Cheap And Easy Motion Tracking

[Koppany Horvarth] set out to create a dirt-cheap optical tracking rig for VR that uses only two cameras and a certain amount of math to do its thing. He knew he could do theoretically, and wouldn’t cost a lot of money, but still required a lot of work and slightly absurd amount of math.

While playing around with a webcam that he’d set up to run an object-tracking Python script and discovered that his setup tended to display a translucent object with a LED inside of it as pure, washed-out white. This gave [Koppany] the idea that he could use such a light as part of his object tracking project. He 3D-printed 50mm hollow spheres out of transparent PLA, illuminated via a LED and powered by a 5V power supply hacked from an old USB cable. After dealing with some lens flares, he sanded down the PLA a little to diffuse the light and it worked like a charm.

To learn more check out his GitHub code repository. You can also take inspiration in some of the other motion tracking posts we’ve published in the past, like motion tracking on the cheap with a PIC and this OpenCV Airsoft turret.

13 thoughts on “Cheap And Easy Motion Tracking

  1. There’s a reason why many (most?) visual tracking systems use WHITE markers on DARK clothing … because with enough lighting in the room you get quite distinctive “almost white” spots in your video footage from those. No need to actually power them, it’s the contrast that’s doing the magic in “standard setups”.
    Sure – this project is a nice hack, but reproducing something that is usually done with the same goal, but way, way cheaper, is a kind of a “I hack it because I can”-hack. Which is fine. But expensive.

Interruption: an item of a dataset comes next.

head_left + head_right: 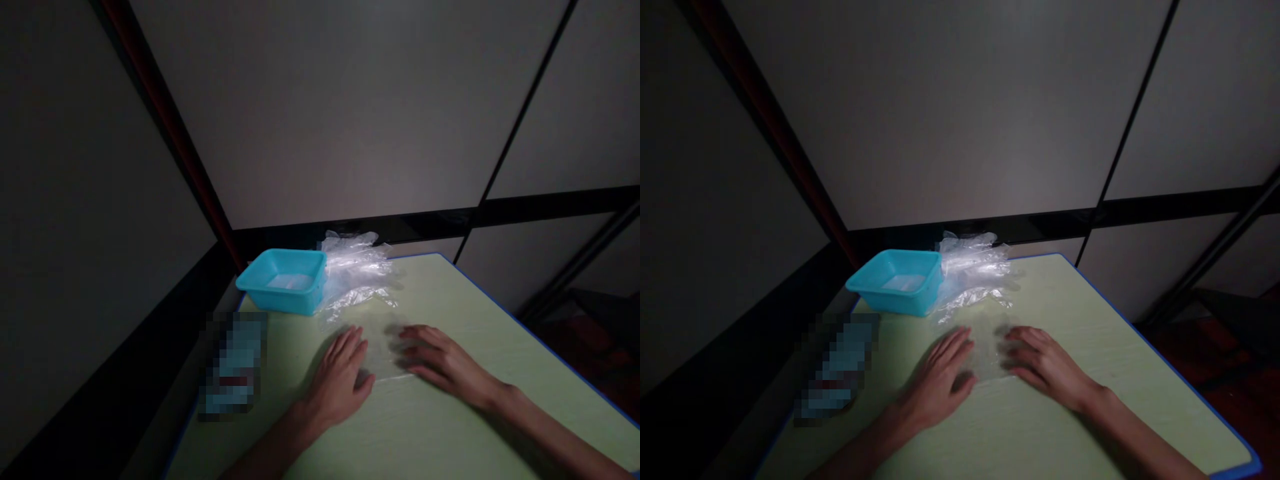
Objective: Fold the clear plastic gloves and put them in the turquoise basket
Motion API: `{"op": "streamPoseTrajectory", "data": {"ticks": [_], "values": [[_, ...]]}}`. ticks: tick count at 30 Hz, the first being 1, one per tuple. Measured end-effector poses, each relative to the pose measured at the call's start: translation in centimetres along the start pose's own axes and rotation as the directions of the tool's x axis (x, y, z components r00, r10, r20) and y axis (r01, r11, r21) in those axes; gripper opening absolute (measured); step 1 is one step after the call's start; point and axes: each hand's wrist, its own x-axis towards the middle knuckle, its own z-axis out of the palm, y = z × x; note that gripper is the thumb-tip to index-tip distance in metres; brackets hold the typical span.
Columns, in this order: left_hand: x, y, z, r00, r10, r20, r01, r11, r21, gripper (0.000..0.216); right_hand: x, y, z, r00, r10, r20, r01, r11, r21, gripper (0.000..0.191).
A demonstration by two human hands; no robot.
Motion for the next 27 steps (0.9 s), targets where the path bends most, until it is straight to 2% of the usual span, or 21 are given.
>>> {"op": "streamPoseTrajectory", "data": {"ticks": [4, 7, 10, 17, 22, 27], "values": [[-1.7, 0.5, -0.6, 0.999, 0.035, -0.024, -0.035, 0.999, -0.012, 0.032, -1.2, -0.7, -1.0, 0.988, -0.108, 0.114, 0.131, 0.966, -0.224, 0.019], [-2.0, 0.6, -0.4, 0.999, 0.031, -0.034, -0.031, 1.000, -0.006, 0.028, -1.0, -0.9, -0.1, 0.973, -0.167, 0.157, 0.217, 0.892, -0.396, 0.023], [-1.8, 0.6, -0.2, 0.999, 0.023, -0.027, -0.023, 1.000, -0.017, 0.028, -0.7, -0.9, 0.7, 0.970, -0.183, 0.160, 0.238, 0.848, -0.474, 0.023], [-1.5, 0.8, -0.4, 1.000, -0.003, -0.014, 0.003, 1.000, -0.003, 0.028, -1.0, -0.5, 1.0, 0.988, -0.155, -0.016, 0.133, 0.892, -0.432, 0.025], [-1.1, 0.8, -0.5, 1.000, -0.017, 0.018, 0.017, 1.000, 0.014, 0.026, -1.5, 0.3, 1.0, 0.980, -0.199, -0.027, 0.169, 0.891, -0.422, 0.026], [-1.0, 0.8, -0.2, 0.999, -0.029, 0.014, 0.029, 1.000, 0.004, 0.025, -1.7, 0.6, 1.2, 0.984, -0.170, -0.047, 0.135, 0.898, -0.419, 0.026]]}}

  2. It seems that the creator either didn’t bother to go fetch a ping pong ball (or order them on amazon) … or just thought it would be easier to print one. Or maybe he knows that by not choosing the obvious route he would get spiked readers from hackaday to talk about his project, thus making him proud and getting attention on his project.

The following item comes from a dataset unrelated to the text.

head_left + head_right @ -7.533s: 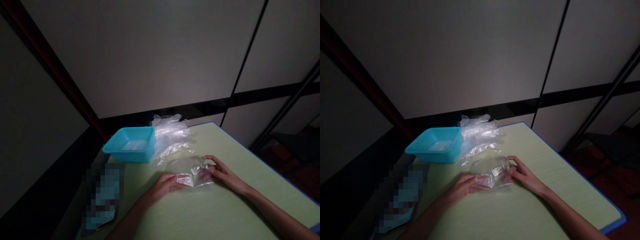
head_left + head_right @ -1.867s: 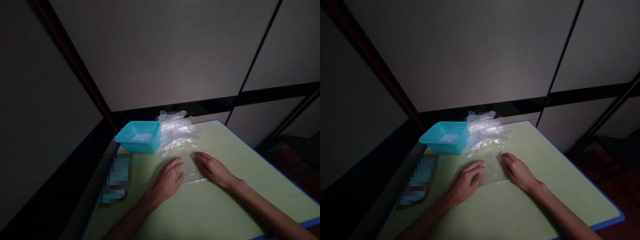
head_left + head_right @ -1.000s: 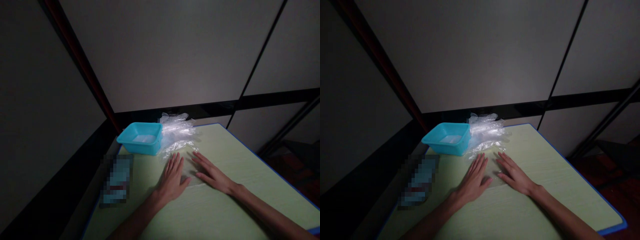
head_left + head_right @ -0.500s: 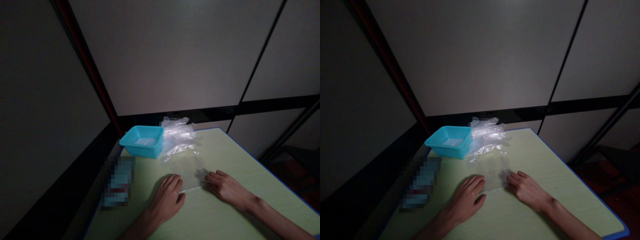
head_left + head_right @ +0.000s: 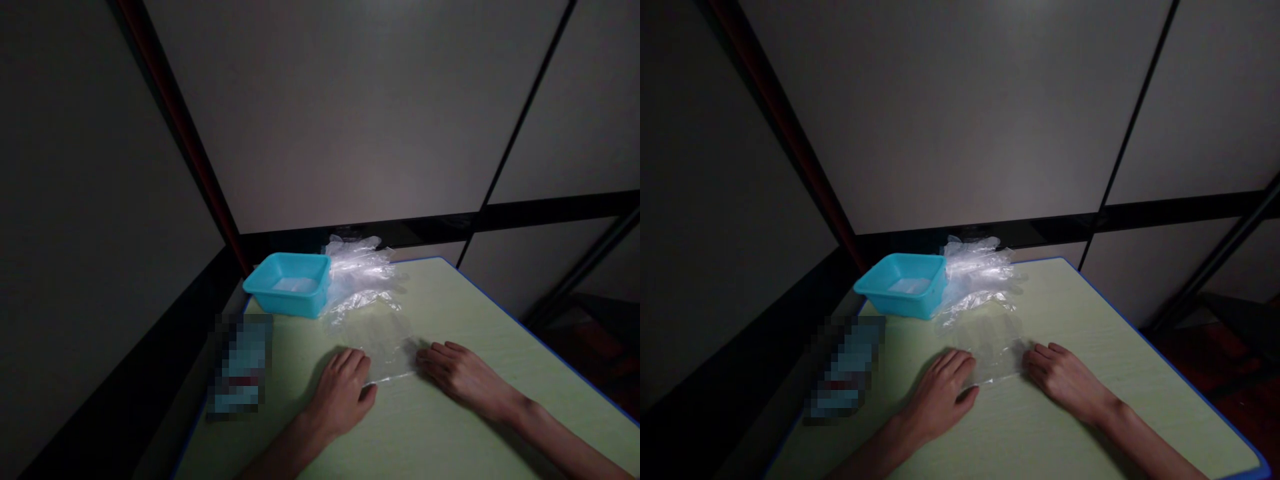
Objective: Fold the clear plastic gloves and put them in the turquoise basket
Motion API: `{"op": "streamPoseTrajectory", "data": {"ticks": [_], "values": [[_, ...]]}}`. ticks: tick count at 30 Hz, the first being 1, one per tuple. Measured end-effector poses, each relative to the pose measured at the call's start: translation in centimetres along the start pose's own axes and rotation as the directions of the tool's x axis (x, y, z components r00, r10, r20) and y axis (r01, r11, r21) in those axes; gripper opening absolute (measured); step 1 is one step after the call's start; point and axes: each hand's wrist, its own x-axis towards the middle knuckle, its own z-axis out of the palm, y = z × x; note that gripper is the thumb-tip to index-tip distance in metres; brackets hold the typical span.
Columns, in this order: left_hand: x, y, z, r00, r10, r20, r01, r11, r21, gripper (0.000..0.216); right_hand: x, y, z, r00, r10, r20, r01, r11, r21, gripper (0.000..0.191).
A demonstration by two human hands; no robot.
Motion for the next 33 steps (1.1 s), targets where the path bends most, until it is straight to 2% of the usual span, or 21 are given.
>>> {"op": "streamPoseTrajectory", "data": {"ticks": [5, 8, 12, 16, 19, 22, 24, 26, 29, 33], "values": [[0.1, 0.2, 0.3, 0.999, -0.026, -0.039, 0.026, 1.000, 0.002, 0.026, 0.3, -0.1, -0.4, 0.990, 0.132, 0.045, -0.137, 0.983, 0.122, 0.021], [0.3, 0.2, 0.4, 0.998, -0.030, -0.060, 0.030, 1.000, -0.003, 0.024, 0.4, 0.0, -0.5, 0.972, 0.232, 0.049, -0.236, 0.932, 0.274, 0.020], [0.4, -0.3, 0.3, 0.995, -0.044, -0.086, 0.040, 0.998, -0.052, 0.015, 0.7, 0.1, -0.4, 0.950, 0.309, 0.045, -0.298, 0.851, 0.432, 0.022], [0.6, -1.1, 0.2, 0.982, -0.110, -0.153, 0.069, 0.966, -0.249, 0.019, 1.3, -0.1, -0.7, 0.897, 0.438, 0.054, -0.387, 0.721, 0.575, 0.018], [0.9, -1.6, -0.4, 0.961, -0.181, -0.208, 0.068, 0.887, -0.458, 0.016, 1.7, -0.6, -1.3, 0.847, 0.525, 0.078, -0.432, 0.595, 0.678, 0.017], [1.2, -1.5, -1.9, 0.926, -0.292, -0.241, 0.091, 0.789, -0.608, 0.014, 2.0, -1.3, -2.2, 0.802, 0.593, 0.072, -0.405, 0.450, 0.796, 0.016], [1.5, -1.1, -3.5, 0.905, -0.359, -0.228, 0.113, 0.720, -0.685, 0.017, 2.2, -1.9, -2.7, 0.763, 0.644, 0.059, -0.352, 0.337, 0.873, 0.015], [1.8, -0.7, -5.1, 0.909, -0.370, -0.191, 0.100, 0.640, -0.762, 0.018, 2.2, -2.6, -3.2, 0.731, 0.679, 0.059, -0.292, 0.234, 0.927, 0.013], [2.8, -0.5, -6.8, 0.922, -0.372, -0.111, 0.124, 0.554, -0.823, 0.019, 1.9, -3.5, -3.5, 0.732, 0.674, 0.098, -0.234, 0.114, 0.965, 0.012], [4.9, -1.4, -6.8, 0.962, -0.268, 0.054, 0.210, 0.597, -0.774, 0.019, 1.0, -4.3, -3.3, 0.763, 0.613, 0.206, -0.267, 0.008, 0.964, 0.017]]}}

    1. I didn’t have any ping pong balls around and didn’t feel like ordering and waiting for them to arrive. Plus, I’ve been trying to do projects without spending money and only using what I have on hand, and I had a 3D printed with clear filament. :)
      Also, ping pong balls are a little small and I wanted the camera to pick it up from a nice distance, which is why I didn’t print the ball to be the same size as a ping pong ball. :p

    1. They already require lights on cars I hear it whispered.
      Also they are actually really talking about forcing cars to have things like RF communication to nearby cars, although there is some slight resistance against it fortunately. But I fear there is no future of driving without the big companies and the government knowing at all times where you are where you go (often in advance) and how fast you go. Future is bleak for those who cherish a modicum of privacy :/

      Oh and with the 360° cameras on self-driving cars around you you’ll be observed at all times too.

  3. I’m happy amateurs are working on such VR projects because I really don’t like how the commercial side of things are all ‘only windows10′ creative edition’ and ‘you need this crap spyware to run it’ and all such shenanigans.